If we start this blog post with the statement that “people differ from each other”, you will probably snort with derision thinking of snowflakes and popular cheesy quotes about being unique like everyone else, but it is true. People do differ and in so many ways. This week Elena and Kirstin tell us a bit more about what we mean by the term ‘individual differences’ in research.
The individual differences approach is based on the core idea that each of us has a unique combination of characteristics (some of which remain mostly stable, and some of which might change as things in our life change) and that people vary in this range of characteristics. Crucially, we can measure the amount of variation individuals demonstrate on many of these characteristics and this can be informative. It might help us understand and, importantly, predict people’s behaviours, for example, it may enable us to predict outcomes of an intervention or treatment in a more personalised way. Research on individual differences has provided a better understanding of many aspects of human variation (historically, a lot of work has been done to understand cognition and personality) and has also initiated the development of approaches to conceptualise and measure psychological constructs.

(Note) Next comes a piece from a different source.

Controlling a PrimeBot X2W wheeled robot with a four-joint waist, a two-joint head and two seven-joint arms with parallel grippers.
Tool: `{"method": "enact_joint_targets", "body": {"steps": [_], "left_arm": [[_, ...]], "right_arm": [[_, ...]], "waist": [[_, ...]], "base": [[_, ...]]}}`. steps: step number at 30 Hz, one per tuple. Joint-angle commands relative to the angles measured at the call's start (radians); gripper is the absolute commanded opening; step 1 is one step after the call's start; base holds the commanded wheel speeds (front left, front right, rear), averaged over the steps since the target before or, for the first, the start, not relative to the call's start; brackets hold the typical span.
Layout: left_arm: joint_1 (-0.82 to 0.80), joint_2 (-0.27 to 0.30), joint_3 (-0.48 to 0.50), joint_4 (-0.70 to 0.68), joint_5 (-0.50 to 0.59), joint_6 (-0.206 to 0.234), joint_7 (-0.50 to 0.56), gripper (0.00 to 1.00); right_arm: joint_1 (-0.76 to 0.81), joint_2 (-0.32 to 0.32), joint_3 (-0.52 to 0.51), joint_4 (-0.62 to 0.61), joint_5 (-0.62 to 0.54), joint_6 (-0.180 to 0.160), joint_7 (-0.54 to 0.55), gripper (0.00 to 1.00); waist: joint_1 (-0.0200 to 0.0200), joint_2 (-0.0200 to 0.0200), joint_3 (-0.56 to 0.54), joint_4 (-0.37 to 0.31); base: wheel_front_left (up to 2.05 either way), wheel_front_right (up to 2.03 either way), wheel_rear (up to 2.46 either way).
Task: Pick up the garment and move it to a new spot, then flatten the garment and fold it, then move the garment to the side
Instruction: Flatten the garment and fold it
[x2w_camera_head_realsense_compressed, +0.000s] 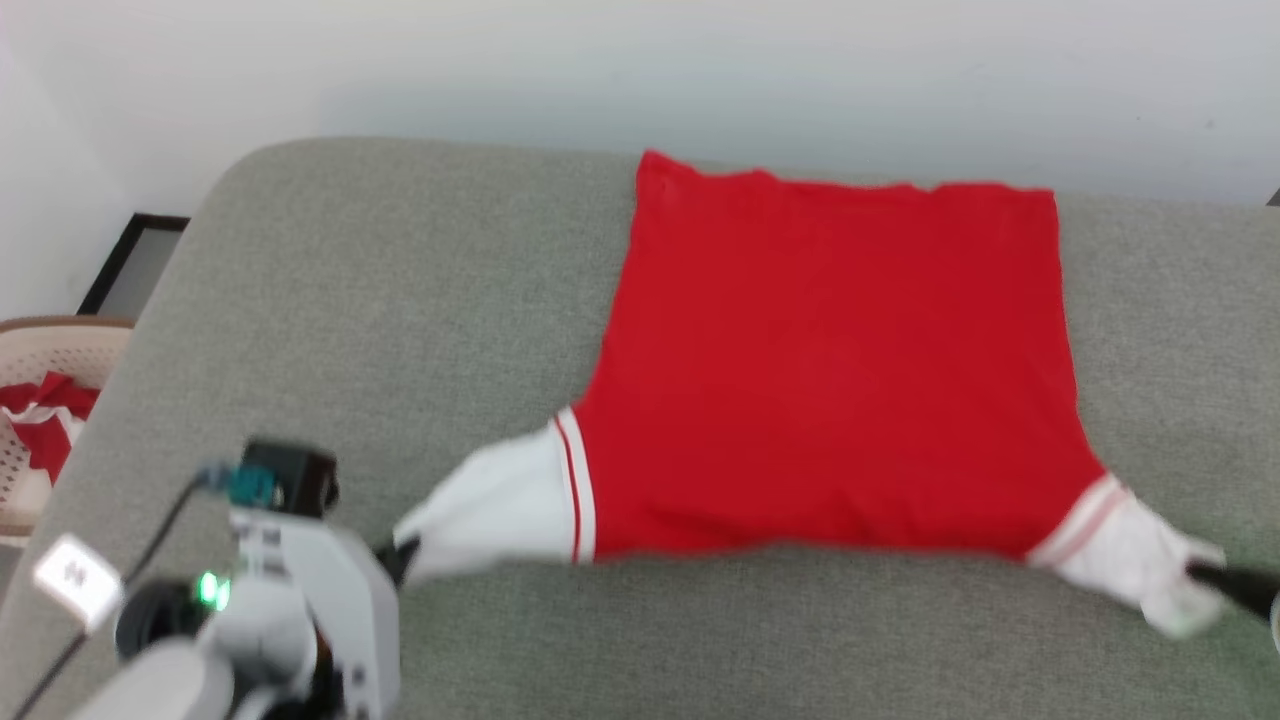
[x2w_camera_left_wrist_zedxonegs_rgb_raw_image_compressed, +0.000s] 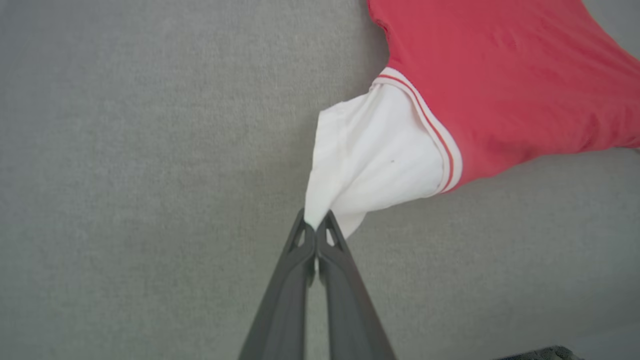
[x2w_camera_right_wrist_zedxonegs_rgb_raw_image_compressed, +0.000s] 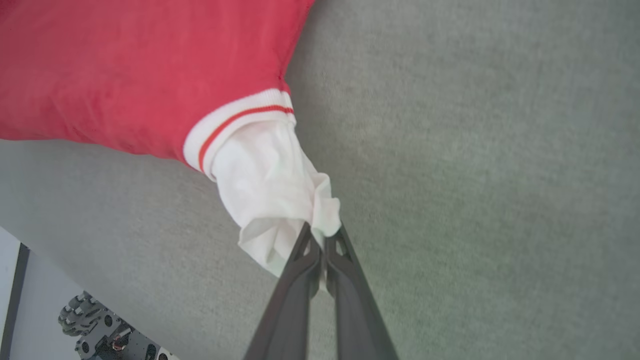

“…it may enable us to predict outcomes of an intervention or treatment in a more personalised way.”
Studying individual differences
The study of individual differences uses a dimensional approach, in the sense that it takes every person’s score into account rather than creating an average across different “groups” (as would be typical of experimental research for example). The various characteristics that differentiate individuals, whether that is height, personality traits or cognitive abilities are not seen as either/or situations, (i.e. you either are an introvert or not), but rather as continuums along which people may be positioned. The majority of individuals tend to score somewhere along the middle of a dimension, while fewer people are in the extremes. As such, traits typically form a bell-curve or “normal” distribution. The adoption of this dimensional approach to examine individual differences has allowed for the development of a wide range of different statistical methods to explore these characteristics beyond testing mean differences between groups. The most common examples of these are correlation and regression analyses.
Sometimes, the two approaches are combined. You may read research reports or articles where the term individual differences is used to mean “something that everyone has to different degrees, but is different between group x and group y”. For example, someone may be interested to see whether people with the highest levels of neuroticism scores perform differently during a fear conditioning task than those with the lowest levels of neuroticism scores. While neuroticism is a characteristic that varies, the focus in these analyses is really on average differences between groups. In this situation, it is more appropriate to use a statistical test that assesses whether mean performance between the two groups significantly differs (for example a t-test).
Both approaches can be useful depending on the question that you want to answer.
Individual differences in complex traits
It is particularly important to consider Individual differences when we are thinking about complex traits, i.e. traits that arise from a multitude of different factors, including biological (like genes) and environmental factors. Even if we are interested in mean differences between two groups that have probably been drawn from extreme ends of a normal distribution on some factor, these are probably influenced by different relationships between lots of other variables. The individual differences approach allows for the examination of all these different relationships. This is especially the case for biomedical studies combining multiple sources of data as found for example in biobanks.
As research seeking to understand mental health problems increasingly involves the integration of multiple levels of information (see for example the RDoC initiative) on several thousand, or even millions of individuals (for example see the Million Veterans Program), the individual differences approach will become increasingly useful and important. It will help us to move towards a more nuanced understanding of the aetiology of psychopathology and with time a more personalised treatment approach.